## [WHAT THE TASK REQUIRES]
So that the copy matches the original, retype each line of the material below exactly.

## [EXCERPTED RECORDS]

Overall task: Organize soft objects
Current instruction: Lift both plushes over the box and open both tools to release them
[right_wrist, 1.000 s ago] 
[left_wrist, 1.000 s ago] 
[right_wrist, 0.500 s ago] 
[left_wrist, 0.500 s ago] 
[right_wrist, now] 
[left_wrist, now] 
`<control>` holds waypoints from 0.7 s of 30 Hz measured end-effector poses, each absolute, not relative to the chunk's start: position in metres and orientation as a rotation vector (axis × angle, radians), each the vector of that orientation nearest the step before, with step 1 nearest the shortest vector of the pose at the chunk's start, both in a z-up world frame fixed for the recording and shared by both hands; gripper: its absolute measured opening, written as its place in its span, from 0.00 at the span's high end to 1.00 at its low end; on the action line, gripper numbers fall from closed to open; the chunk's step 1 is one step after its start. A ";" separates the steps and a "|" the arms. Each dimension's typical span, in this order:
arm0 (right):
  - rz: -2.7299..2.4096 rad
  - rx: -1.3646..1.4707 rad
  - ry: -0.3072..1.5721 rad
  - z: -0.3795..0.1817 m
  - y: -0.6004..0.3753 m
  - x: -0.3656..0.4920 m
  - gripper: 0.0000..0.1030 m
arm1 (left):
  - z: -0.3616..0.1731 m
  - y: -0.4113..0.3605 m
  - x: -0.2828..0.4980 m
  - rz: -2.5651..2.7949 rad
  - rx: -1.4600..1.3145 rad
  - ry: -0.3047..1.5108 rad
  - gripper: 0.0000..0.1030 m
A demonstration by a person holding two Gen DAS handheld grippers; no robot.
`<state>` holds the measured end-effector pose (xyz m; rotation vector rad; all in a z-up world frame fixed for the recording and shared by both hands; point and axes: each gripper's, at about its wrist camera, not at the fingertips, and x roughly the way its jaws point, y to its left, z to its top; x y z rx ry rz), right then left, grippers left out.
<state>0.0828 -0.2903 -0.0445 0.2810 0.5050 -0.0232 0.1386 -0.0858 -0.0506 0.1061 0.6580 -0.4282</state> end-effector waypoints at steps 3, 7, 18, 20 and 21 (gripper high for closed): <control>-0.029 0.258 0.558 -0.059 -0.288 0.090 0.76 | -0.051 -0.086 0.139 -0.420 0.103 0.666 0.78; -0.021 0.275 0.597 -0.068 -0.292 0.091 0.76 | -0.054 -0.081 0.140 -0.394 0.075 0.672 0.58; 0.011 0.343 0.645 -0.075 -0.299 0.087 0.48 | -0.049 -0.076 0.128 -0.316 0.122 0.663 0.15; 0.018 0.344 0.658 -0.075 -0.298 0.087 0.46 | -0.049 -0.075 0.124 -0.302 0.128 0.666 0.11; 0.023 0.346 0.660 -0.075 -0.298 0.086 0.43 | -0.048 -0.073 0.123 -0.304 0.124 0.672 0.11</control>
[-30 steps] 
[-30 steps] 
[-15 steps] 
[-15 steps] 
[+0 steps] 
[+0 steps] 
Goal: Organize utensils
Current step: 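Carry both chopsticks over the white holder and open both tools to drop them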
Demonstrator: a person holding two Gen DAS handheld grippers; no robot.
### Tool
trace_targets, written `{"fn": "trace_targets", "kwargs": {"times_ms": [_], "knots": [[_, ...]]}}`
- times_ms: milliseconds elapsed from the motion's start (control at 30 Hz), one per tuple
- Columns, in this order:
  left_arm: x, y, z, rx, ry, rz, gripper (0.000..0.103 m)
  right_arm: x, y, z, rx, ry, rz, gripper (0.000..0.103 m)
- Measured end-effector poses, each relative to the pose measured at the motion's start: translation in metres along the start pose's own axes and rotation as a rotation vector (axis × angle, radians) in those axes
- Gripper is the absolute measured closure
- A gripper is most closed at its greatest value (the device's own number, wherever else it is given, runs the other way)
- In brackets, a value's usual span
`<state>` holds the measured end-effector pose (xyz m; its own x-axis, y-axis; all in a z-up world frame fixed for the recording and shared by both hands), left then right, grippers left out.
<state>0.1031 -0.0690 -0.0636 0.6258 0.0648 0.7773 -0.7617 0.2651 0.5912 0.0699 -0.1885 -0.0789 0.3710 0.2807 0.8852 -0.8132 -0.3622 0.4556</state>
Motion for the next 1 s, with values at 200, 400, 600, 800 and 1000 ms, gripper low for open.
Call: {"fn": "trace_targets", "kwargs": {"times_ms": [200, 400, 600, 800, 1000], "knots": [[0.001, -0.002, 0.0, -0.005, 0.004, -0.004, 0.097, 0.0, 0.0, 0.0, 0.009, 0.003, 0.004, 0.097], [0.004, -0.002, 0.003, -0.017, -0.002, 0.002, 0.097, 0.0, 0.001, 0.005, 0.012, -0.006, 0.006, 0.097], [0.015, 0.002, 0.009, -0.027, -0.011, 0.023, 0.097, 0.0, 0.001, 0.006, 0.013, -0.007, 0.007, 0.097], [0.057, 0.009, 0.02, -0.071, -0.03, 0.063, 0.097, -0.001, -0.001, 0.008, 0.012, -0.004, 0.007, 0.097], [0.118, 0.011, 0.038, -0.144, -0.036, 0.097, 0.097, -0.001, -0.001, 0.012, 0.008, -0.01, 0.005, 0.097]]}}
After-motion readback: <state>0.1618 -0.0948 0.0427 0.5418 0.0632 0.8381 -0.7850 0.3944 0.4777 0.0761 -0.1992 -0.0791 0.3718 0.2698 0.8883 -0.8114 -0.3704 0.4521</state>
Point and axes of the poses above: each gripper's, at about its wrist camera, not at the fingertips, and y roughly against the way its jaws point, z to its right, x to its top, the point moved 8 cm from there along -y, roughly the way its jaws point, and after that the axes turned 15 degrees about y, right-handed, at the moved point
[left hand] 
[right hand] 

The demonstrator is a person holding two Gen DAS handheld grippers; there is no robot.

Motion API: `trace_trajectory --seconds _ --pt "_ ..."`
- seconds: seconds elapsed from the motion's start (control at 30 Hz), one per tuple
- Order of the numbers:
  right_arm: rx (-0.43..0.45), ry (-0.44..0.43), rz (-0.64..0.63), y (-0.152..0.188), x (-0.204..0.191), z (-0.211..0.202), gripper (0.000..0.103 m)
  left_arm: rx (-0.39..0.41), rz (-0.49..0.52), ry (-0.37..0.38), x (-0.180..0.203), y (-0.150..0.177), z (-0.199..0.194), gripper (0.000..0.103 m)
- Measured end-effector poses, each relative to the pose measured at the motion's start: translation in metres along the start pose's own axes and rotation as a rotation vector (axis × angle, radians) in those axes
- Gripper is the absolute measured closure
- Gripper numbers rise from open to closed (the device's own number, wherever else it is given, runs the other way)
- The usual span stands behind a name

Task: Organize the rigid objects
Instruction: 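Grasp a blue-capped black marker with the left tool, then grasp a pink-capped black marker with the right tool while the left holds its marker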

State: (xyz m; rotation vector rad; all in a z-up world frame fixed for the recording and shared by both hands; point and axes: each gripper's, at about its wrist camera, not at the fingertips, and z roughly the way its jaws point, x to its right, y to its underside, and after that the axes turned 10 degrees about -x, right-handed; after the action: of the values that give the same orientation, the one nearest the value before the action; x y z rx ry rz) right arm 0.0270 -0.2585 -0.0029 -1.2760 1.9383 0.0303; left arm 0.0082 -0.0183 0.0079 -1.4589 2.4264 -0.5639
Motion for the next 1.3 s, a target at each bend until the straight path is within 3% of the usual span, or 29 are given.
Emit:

## [RESPONSE AREA]
Overall task: Organize soft objects
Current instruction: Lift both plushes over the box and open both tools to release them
[right_wrist, 1.000 s ago] 
[left_wrist, 1.000 s ago] 
[right_wrist, 0.500 s ago] 
[left_wrist, 0.500 s ago] 
[right_wrist, now] 
[left_wrist, now] 
`<control>` holds waypoints from 0.7 s of 30 Hz measured end-effector poses, each absolute, not relative to the chunk's start: position in metres and orientation as a rotation vector (axis × angle, radians), each the vector of that orientation nearest the step before, with step 1 nearest the shortest vector of the pose at the chunk's start, both in a z-up world frame fixed for the recording and shared by both hands; gripper: its absolute measured opening, written as its place in its span, from 0.00 at the span's high end to 1.00 at its low end; on the action line, gripper numbers fall from closed to open; the chunk's step 1 is one step after its start. A ";" separates the steps and a "|" the arms. Each dimension's typical span, in this order:
arm0 (right):
  - rz: -2.7299..2.4096 rad
  - rx: -1.3646..1.4707 rad
  - ry: -0.3072..1.5721 rad
  - z: -0.3795..0.1817 m
  - y: -0.6004..0.3753 m
  - x: -0.3656..0.4920 m
  - gripper: 0.0000..0.1030 m
arm1 (left):
  - z: -0.3616..0.1731 m
  - y: -0.4113..0.3605 m
  - x: -0.2828..0.4980 m
  - rz: -2.5651..2.7949 rad
  - rx: -1.4600..1.3145 rad
  - ry: -0.3047..1.5108 rad
  - gripper: 0.0000..0.1030 m
A demonstration by a person holding two Gen DAS handheld grippers; no robot.
`<state>` holds the measured end-effector pose (xyz m; rotation vector rad; all in a z-up world frame fixed for the recording and shared by both hands; point and axes: each gripper's, at about its wrist camera, not at the fingertips, and x roughly the way its jaws point, y to its left, z to its top; x y z rx ry rz), right then left, grippers left out.
<state>0.0828 -0.2903 -0.0445 0.2810 0.5050 -0.0232 0.1386 -0.0858 -0.0506 0.1061 0.6580 -0.4282</state> end-effector waypoints at steps 3, 7, 18, 20 and 21 (gripper high for closed): <control>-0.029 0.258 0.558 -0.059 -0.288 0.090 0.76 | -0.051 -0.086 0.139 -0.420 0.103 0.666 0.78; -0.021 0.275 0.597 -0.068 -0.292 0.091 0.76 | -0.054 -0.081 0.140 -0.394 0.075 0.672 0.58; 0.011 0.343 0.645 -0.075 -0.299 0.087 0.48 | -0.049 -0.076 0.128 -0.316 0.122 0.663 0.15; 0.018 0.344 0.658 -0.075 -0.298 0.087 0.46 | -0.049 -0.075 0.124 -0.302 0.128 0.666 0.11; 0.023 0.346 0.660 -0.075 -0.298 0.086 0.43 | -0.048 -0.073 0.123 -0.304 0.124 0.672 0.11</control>
[-30 steps] 
[-30 steps] 
[-15 steps] 
[-15 steps] 
[+0 steps] 
[+0 steps] 
Goal: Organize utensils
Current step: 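Carry both chopsticks over the white holder and open both tools to drop them
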Demonstrator: a person holding two Gen DAS handheld grippers; no robot.
### Tool
trace_targets, written `{"fn": "trace_targets", "kwargs": {"times_ms": [_], "knots": [[_, ...]]}}`
- times_ms: milliseconds elapsed from the motion's start (control at 30 Hz), one per tuple
- Columns, in this order:
  left_arm: x, y, z, rx, ry, rz, gripper (0.000..0.103 m)
  right_arm: x, y, z, rx, ry, rz, gripper (0.000..0.103 m)
- Measured end-effector poses, each relative to the pose measured at the motion's start: translation in metres along the start pose's own axes and rotation as a rotation vector (axis × angle, radians) in those axes
- Gripper is the absolute measured closure
- A gripper is most closed at its greatest value (the device's own number, wherever else it is given, runs the other way)
- In brackets, a value's usual span
`<state>` holds the measured end-effector pose (xyz m; its own x-axis, y-axis; all in a z-up world frame fixed for the recording and shared by both hands), left then right, grippers left out.
<state>0.1031 -0.0690 -0.0636 0.6258 0.0648 0.7773 -0.7617 0.2651 0.5912 0.0699 -0.1885 -0.0789 0.3710 0.2807 0.8852 -0.8132 -0.3622 0.4556</state>
Motion for the next 1 s, with values at 200, 400, 600, 800 and 1000 ms, gripper low for open.
Call: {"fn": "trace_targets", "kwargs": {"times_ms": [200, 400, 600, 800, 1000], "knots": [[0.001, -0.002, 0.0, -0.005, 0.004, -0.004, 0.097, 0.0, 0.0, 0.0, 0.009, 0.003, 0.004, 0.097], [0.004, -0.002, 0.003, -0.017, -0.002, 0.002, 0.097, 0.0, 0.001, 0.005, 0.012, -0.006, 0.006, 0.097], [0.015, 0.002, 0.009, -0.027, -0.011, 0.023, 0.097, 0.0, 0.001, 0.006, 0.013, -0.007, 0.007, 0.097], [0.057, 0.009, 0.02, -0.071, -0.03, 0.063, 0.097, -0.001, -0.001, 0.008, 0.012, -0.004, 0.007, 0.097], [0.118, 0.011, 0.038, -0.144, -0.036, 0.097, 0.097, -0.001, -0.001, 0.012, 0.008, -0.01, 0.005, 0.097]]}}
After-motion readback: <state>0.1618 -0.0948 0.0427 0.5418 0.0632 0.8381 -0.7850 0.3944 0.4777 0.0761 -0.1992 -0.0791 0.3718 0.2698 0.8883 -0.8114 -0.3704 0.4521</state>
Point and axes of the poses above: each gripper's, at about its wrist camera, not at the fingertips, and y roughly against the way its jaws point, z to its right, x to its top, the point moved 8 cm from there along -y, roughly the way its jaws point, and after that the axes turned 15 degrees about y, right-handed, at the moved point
[left hand] 
[right hand] 

The demonstrator is a person holding two Gen DAS handheld grippers; there is no robot.

Motion API: `trace_trajectory --seconds _ --pt "_ ..."`
- seconds: seconds elapsed from the motion's start (control at 30 Hz), one per tuple
- Order of the numbers:
  right_arm: rx (-0.43..0.45), ry (-0.44..0.43), rz (-0.64..0.63), y (-0.152..0.188), x (-0.204..0.191), z (-0.211..0.202), gripper (0.000..0.103 m)
  left_arm: rx (-0.39..0.41), rz (-0.49..0.52), ry (-0.37..0.38), x (-0.180..0.203), y (-0.150..0.177), z (-0.199..0.194), gripper (0.000..0.103 m)
- Measured end-effector poses, each relative to the pose measured at the motion's start: translation in metres along the start pose's own axes and rotation as a rotation vector (axis × angle, radians) in those axes
- Gripper is the absolute measured closure
- Gripper numbers rise from open to closed (the device's own number, wherever else it is given, runs the other way)
- The usual span stands behind a name

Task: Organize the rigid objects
Instruction: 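Grasp a blue-capped black marker with the left tool, then grasp a pink-capped black marker with the right tool while the left holds its marker
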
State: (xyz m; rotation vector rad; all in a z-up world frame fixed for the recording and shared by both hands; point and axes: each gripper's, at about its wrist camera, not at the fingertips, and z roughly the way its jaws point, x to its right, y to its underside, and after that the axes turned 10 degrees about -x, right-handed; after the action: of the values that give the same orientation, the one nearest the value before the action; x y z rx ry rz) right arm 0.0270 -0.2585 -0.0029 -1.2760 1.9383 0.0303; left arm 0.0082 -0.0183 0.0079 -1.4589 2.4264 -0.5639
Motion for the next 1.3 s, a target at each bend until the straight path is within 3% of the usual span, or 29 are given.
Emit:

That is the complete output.